Friday, August 24, 2012

Potato Omelet

Hi all,

I'm sorry that I haven't been posting. I had a trip to Chicago early in the month and a trip to California to move J in to her new life. Life should settle down a bit. This recipe is a good option when you don't have a lot of time. I made this the other night instead of a quiche. Of course, I have some recommended substitutions and additions.

1/4 cup olive oil

In a wide frying pan heat oil over medium high heat.

2 medium sized potatoes (I substituted one of the potatoes with a sweet potato) cut into 1/2 inch cubes

Add the potatoes and cook, stirring occasionally, until the potatoes are golden, about 15 minutes.

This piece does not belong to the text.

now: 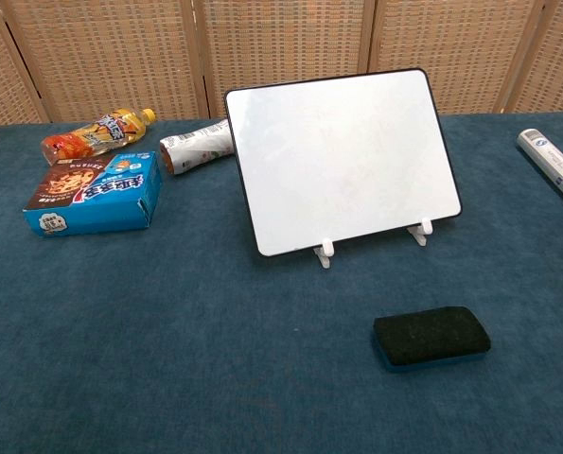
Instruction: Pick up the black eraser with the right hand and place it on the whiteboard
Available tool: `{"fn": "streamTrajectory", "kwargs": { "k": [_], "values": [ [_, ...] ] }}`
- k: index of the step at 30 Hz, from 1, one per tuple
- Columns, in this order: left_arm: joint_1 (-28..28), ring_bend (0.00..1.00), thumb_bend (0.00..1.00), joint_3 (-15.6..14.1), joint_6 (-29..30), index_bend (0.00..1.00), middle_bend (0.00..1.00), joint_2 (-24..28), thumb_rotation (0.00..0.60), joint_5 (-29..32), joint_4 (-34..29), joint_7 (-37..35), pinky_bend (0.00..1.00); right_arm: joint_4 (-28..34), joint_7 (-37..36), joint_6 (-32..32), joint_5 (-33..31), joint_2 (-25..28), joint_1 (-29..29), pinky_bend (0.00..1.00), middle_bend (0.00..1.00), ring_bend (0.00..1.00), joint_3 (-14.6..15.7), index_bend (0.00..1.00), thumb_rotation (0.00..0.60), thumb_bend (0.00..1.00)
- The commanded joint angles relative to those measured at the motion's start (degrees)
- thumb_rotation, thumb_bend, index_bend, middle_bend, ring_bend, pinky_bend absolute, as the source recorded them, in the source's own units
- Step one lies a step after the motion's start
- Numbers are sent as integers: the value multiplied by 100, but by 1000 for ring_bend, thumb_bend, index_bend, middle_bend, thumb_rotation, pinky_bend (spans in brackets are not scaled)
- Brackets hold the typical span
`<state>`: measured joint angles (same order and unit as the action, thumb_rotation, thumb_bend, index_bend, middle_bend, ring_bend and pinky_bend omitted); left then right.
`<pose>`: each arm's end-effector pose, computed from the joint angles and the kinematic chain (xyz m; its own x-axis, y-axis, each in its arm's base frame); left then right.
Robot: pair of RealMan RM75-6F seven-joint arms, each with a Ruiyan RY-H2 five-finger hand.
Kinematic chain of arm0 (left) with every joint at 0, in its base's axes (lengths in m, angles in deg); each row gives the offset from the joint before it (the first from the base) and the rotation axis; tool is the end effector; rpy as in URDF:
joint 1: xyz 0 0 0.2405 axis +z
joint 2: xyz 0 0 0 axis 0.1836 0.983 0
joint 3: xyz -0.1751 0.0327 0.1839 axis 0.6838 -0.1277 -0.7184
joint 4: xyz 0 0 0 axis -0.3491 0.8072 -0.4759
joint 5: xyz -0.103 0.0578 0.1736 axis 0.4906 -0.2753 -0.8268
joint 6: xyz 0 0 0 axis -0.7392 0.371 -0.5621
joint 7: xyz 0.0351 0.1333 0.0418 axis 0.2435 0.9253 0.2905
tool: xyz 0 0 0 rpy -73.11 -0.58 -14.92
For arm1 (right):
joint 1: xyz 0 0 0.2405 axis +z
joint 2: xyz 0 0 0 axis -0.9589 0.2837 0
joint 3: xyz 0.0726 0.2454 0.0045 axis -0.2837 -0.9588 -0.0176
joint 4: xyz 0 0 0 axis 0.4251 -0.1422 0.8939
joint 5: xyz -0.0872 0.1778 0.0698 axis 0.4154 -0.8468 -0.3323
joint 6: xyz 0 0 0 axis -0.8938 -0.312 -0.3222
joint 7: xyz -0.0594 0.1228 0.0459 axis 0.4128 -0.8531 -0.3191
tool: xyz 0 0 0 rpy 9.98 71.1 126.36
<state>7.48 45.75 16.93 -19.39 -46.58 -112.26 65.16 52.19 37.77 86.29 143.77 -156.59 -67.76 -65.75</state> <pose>-0.3132 0.1688 0.1584 0.4901 0.0440 0.8706 0.8655 0.0939 -0.4920 -0.2667 -0.1801 0.1321 0.4856 0.0521 0.8726 -0.8624 -0.1345 0.4880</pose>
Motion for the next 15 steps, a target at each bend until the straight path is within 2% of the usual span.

1 cup chopped green onions
1/4 cup finely chopped parsley (I substituted with basil)
4 cloves garlic, minced
1/2 teaspoon salt
Fresh ground pepper

Add the above ingredients to the potatoes, stir and cook for a few more minutes. Reduce heat and distribute the potatoes mixture evenly over bottom of pan.

6 eggs
1/4 cup milk

Lightly beat the milk and eggs together. Pour egg mixture over potato mixture and cook uncovered for 5 to 7 minutes. As the eggs cook, run a spatula around the edges to encourage the uncooked eggs on top to run into the gap created by the spatula. When the bottom is cooked, I like to quarter the omelet and flip the quarters over and brown the top side. R has sometimes helped me to flip the whole thing over onto a plate and then slid it back all in one piece, but I usually don't do that.

I think you can add diced ham or bacon. Also other fresh herbs would be very nice.

With a salad and fruit this omelet makes a fast delicious dinner.